For a given duration, rainfall events can be ranked in either a partial duration series or an extreme value series. Thus, for daily rainfall, events can be selected so that their magnitudes are greater than a certain base value, or the maximum rainfall in any year can be chosen. Either series can be plotted on probability paper to yield recurrence intervals or return periods for a given magnitude. The difference between the two series is that the partial duration series may include several events which occur close together in 1 year. For practical purposes, the two series do not differ much, except in the values of low magnitude (Ven te Chow, 1964). An example of the annual maximum series for four stations in Tanzania is given in Figure 11. These graphs were drawn to assess the return periods of storms which caused landslides in the Uluguru Mountains in Tanzania.

Alternatively, where information from recording rain gauges is available, rainfall intensity can be plotted against duration, and intensity-duration frequency curves can be constructed for different return periods.

Figure 10. The world's highest recorded rainfall and other remarkable falls.

2.8 Occult precipitation

On inselbergs and mountain masses within the tropics, the summits are frequently covered in cloud in locations where the orographic uplift of moist air is sufficient to cause condensation. If the upper slopes are covered in forest, the surfaces of the leaves and branches of trees act as collectors for condensed water vapour. This phenomenon is referred to as occult precipitation, because it does not relate to any rain-making process in the cloud itself and rain gauges placed outside the forest area will not record any rainfall.

In southern and southwest Africa, Marloth (1904) and Nagel (1962) have shown that mist condensation or occult precipitation may contribute between 40 and 94% of the total precipitation on high ground. More recently, Edwards et al (1979) made some preliminary measurements on Mt. Kulal in northern Kenya and concluded that occult precipitation could be a significant addition to the groundwater store.

This mechanism may be important as a contribution to groundwater recharge and as a means of sustaining perennial basal springs on mountains in semi-arid areas. On the other hand, high rates of evaporation of intercepted water, and the deeper rooting zone of trees compared to shorter vegetation, may mean that any additional infiltrated water from occult precipitation will be rapidly used up by the trees.

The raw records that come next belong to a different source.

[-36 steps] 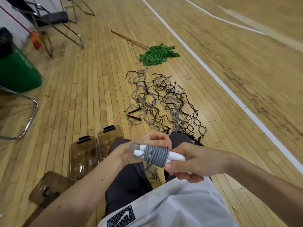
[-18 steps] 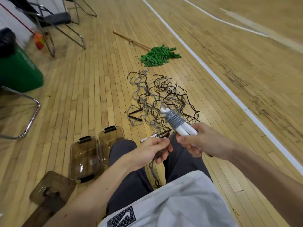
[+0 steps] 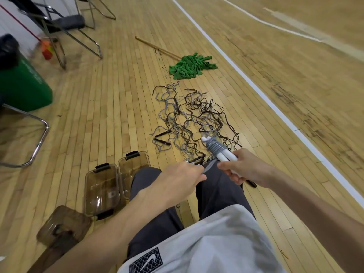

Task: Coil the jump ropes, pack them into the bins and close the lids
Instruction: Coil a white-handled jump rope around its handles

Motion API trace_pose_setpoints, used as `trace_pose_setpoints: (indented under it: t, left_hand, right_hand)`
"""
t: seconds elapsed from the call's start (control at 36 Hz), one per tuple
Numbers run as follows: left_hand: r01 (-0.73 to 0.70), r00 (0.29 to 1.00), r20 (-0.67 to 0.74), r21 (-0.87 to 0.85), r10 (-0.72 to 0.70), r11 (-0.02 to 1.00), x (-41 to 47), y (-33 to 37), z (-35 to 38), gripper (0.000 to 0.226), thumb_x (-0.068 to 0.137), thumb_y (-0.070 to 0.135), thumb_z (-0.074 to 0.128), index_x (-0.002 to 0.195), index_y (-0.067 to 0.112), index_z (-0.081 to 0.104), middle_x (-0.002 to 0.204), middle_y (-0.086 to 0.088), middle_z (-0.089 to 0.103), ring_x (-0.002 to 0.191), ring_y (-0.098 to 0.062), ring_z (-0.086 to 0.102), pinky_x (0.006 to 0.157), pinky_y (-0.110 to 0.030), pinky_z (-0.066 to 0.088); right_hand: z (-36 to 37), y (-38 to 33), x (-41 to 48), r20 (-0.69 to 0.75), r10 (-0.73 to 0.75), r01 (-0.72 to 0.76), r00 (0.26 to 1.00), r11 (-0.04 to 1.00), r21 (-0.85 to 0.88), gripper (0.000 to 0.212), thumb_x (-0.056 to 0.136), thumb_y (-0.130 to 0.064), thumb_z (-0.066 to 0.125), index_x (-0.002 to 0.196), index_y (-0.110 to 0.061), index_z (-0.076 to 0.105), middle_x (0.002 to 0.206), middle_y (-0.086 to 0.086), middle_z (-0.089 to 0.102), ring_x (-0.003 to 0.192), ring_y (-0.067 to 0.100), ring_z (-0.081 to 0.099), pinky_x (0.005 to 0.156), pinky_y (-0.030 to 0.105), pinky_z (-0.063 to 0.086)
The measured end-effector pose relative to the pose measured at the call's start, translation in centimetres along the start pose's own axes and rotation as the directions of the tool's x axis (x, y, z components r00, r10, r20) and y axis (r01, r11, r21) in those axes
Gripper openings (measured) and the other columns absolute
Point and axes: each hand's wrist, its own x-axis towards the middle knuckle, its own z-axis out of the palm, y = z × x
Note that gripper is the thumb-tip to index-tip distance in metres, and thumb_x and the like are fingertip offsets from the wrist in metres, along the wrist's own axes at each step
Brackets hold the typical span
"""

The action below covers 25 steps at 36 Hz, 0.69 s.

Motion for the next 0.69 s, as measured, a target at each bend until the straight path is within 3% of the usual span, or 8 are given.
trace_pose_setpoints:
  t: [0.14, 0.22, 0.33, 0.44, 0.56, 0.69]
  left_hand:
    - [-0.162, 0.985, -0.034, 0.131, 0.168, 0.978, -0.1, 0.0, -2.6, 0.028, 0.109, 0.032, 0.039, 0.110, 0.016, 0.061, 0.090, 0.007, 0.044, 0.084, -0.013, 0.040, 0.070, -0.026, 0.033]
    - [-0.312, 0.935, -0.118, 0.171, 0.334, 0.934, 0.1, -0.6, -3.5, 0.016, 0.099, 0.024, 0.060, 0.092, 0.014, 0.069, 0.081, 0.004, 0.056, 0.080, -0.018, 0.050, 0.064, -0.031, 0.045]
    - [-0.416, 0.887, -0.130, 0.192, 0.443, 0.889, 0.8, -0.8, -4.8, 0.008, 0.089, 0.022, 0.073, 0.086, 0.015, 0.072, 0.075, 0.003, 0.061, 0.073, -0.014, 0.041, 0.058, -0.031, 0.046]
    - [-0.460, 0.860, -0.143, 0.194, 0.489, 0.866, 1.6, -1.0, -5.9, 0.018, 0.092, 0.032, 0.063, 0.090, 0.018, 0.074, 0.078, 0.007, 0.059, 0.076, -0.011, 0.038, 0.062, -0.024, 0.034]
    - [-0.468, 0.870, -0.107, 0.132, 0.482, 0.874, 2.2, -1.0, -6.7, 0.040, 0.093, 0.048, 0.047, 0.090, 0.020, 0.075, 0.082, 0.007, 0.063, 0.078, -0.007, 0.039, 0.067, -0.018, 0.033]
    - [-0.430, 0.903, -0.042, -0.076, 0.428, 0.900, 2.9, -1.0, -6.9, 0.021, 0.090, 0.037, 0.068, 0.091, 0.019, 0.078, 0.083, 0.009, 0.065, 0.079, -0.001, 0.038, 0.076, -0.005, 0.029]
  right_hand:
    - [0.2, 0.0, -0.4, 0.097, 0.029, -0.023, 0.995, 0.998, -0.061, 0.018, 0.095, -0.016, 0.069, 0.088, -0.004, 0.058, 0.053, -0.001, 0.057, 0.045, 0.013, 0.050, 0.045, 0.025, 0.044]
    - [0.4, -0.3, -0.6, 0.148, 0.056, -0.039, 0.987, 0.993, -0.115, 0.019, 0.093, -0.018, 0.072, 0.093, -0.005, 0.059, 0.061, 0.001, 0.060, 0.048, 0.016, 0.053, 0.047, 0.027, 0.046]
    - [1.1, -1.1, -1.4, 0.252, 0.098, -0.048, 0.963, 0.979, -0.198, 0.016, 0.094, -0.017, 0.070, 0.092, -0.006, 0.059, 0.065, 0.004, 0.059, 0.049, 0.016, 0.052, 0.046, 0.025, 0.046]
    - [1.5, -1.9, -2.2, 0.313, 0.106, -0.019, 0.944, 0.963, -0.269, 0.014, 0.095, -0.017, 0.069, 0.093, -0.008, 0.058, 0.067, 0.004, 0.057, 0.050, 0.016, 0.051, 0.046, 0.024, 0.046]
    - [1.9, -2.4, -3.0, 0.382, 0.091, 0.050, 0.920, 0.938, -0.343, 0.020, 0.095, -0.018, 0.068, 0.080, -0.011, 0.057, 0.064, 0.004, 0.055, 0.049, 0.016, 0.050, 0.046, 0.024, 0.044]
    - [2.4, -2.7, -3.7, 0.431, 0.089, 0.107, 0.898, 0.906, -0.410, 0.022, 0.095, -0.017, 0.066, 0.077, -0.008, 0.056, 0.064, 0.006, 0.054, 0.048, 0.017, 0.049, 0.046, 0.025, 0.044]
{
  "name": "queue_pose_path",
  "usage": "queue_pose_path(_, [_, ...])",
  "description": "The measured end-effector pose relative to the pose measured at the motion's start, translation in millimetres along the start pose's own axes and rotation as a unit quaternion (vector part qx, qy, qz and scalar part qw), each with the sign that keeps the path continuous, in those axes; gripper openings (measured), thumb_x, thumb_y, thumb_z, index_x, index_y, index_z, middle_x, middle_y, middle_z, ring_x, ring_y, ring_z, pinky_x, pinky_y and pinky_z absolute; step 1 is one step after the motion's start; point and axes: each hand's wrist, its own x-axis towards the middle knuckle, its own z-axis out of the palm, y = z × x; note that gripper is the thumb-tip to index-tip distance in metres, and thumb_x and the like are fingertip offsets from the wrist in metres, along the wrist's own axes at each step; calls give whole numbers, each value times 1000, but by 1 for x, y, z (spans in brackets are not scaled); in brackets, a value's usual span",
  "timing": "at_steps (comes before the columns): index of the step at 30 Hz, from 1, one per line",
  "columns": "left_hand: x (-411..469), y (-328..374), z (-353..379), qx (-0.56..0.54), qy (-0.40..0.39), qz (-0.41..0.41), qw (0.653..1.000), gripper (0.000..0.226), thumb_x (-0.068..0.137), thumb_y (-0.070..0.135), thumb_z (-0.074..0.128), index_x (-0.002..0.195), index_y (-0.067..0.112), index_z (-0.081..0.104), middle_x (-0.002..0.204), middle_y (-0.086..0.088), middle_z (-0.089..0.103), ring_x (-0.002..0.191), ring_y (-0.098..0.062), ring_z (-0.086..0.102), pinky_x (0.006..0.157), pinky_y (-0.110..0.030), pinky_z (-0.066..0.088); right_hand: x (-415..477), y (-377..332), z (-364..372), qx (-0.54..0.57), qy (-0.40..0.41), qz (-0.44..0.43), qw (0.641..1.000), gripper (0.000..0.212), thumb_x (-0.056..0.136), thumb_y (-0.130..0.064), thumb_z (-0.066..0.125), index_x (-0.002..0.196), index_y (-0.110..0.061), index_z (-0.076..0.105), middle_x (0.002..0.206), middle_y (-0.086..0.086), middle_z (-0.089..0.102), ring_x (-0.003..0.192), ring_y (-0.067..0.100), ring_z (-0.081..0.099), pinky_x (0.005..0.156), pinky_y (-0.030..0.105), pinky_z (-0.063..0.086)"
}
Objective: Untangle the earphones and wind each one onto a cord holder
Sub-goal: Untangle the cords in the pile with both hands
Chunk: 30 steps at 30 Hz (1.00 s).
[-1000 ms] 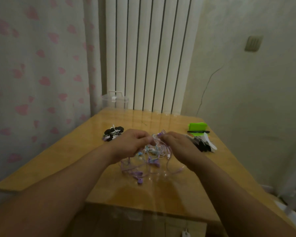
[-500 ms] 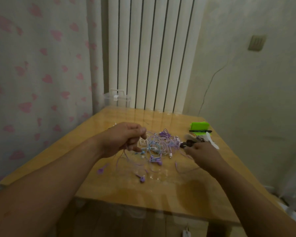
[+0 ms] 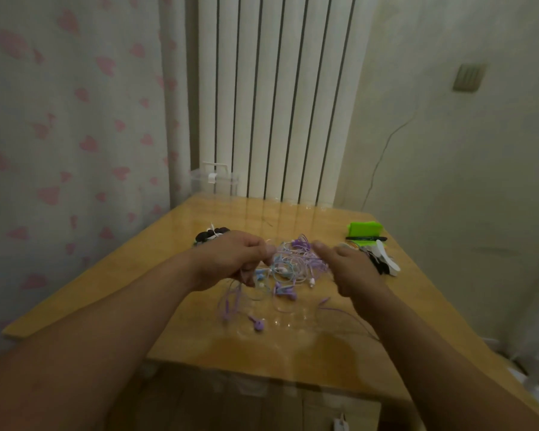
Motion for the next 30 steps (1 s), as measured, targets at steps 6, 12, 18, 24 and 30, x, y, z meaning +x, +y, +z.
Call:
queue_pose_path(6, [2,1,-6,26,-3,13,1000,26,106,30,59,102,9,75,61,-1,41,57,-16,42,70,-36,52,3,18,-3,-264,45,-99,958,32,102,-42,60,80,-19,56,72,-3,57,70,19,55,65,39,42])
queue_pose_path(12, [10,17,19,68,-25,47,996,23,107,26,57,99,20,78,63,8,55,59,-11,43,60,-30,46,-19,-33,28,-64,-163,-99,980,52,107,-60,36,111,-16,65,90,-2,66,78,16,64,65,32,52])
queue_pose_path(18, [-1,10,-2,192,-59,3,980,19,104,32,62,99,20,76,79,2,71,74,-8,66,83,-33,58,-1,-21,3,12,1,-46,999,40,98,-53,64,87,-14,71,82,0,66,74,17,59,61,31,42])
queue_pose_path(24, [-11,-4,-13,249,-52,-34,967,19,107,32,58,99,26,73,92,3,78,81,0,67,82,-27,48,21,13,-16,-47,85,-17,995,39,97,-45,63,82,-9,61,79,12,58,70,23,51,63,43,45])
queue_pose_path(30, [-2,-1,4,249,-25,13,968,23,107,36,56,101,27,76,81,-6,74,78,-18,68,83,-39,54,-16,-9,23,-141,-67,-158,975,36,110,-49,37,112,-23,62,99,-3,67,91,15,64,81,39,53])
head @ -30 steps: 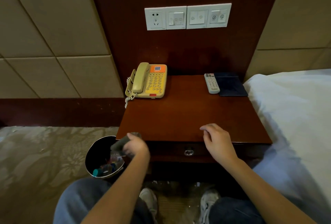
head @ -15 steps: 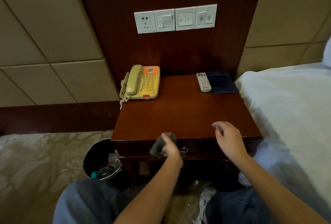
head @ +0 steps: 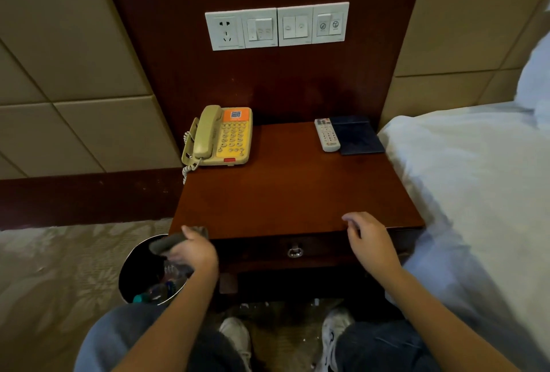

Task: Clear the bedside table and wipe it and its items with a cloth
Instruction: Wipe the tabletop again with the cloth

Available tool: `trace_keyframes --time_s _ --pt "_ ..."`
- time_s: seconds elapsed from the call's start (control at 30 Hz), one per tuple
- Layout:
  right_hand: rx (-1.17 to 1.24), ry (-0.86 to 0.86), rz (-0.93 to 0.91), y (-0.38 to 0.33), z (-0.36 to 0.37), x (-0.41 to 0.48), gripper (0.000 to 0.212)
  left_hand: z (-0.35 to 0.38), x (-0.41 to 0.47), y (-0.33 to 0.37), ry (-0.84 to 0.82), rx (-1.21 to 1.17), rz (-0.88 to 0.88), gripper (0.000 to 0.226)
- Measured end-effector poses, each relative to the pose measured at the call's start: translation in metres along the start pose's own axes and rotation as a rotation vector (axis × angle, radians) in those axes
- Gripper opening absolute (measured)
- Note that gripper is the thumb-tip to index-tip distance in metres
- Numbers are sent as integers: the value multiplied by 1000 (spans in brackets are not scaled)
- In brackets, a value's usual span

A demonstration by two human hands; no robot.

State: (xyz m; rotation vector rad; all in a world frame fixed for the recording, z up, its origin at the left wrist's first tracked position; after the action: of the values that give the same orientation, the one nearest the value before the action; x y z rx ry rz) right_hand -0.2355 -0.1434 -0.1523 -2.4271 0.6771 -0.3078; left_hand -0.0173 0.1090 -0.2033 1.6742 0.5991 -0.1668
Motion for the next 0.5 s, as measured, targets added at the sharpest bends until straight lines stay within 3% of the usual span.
trace_keyframes --time_s 0.07,0.17,0.33,0.5 --pt "-36 43 -7 4 -7 7 26 -11 3 0 -7 224 217 78" --pt "-113 124 -22 13 -23 15 25 -13 -1 -3 -35 889 673 69" --pt "-158 204 21 34 -53 21 25 30 -46 -7 -333 1520 1236 72" --pt "-101 264 87 56 -70 9 24 85 -106 -13 -556 1594 1564 78"
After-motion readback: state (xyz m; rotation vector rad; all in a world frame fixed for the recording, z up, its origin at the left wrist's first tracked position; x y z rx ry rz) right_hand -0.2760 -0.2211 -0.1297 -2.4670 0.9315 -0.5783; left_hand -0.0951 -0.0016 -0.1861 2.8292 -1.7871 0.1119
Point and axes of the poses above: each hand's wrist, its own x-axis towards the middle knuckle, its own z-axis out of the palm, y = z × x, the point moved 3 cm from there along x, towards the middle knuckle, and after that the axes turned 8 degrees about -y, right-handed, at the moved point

Persistent and subjective reports of springs drying up following deforestation, and flowing again following reafforestation, point to the value of investigating the detailed water balance of mountains in semi-arid areas. Unfortunately, the water balances are likely to be complex, with both infiltration capacities and rates of input of precipitation varying between forested and non-forested areas. Evaporation and transpiration rates are also likely to differ significantly and, because these components would need to be measured directly, projects aiming to achieve detailed water balances would require careful instrumentation.

Figure 11. Return periods for maximum daily rainfalls in Tanzania.

In many areas, however, summit forests are threatened by fire and by encroachment of grazing lands. If occult precipitation is a significant additional input to the water balance, it becomes increasingly important to conserve these forests. Further research into the survival of basal springs is of major importance in pastoral areas.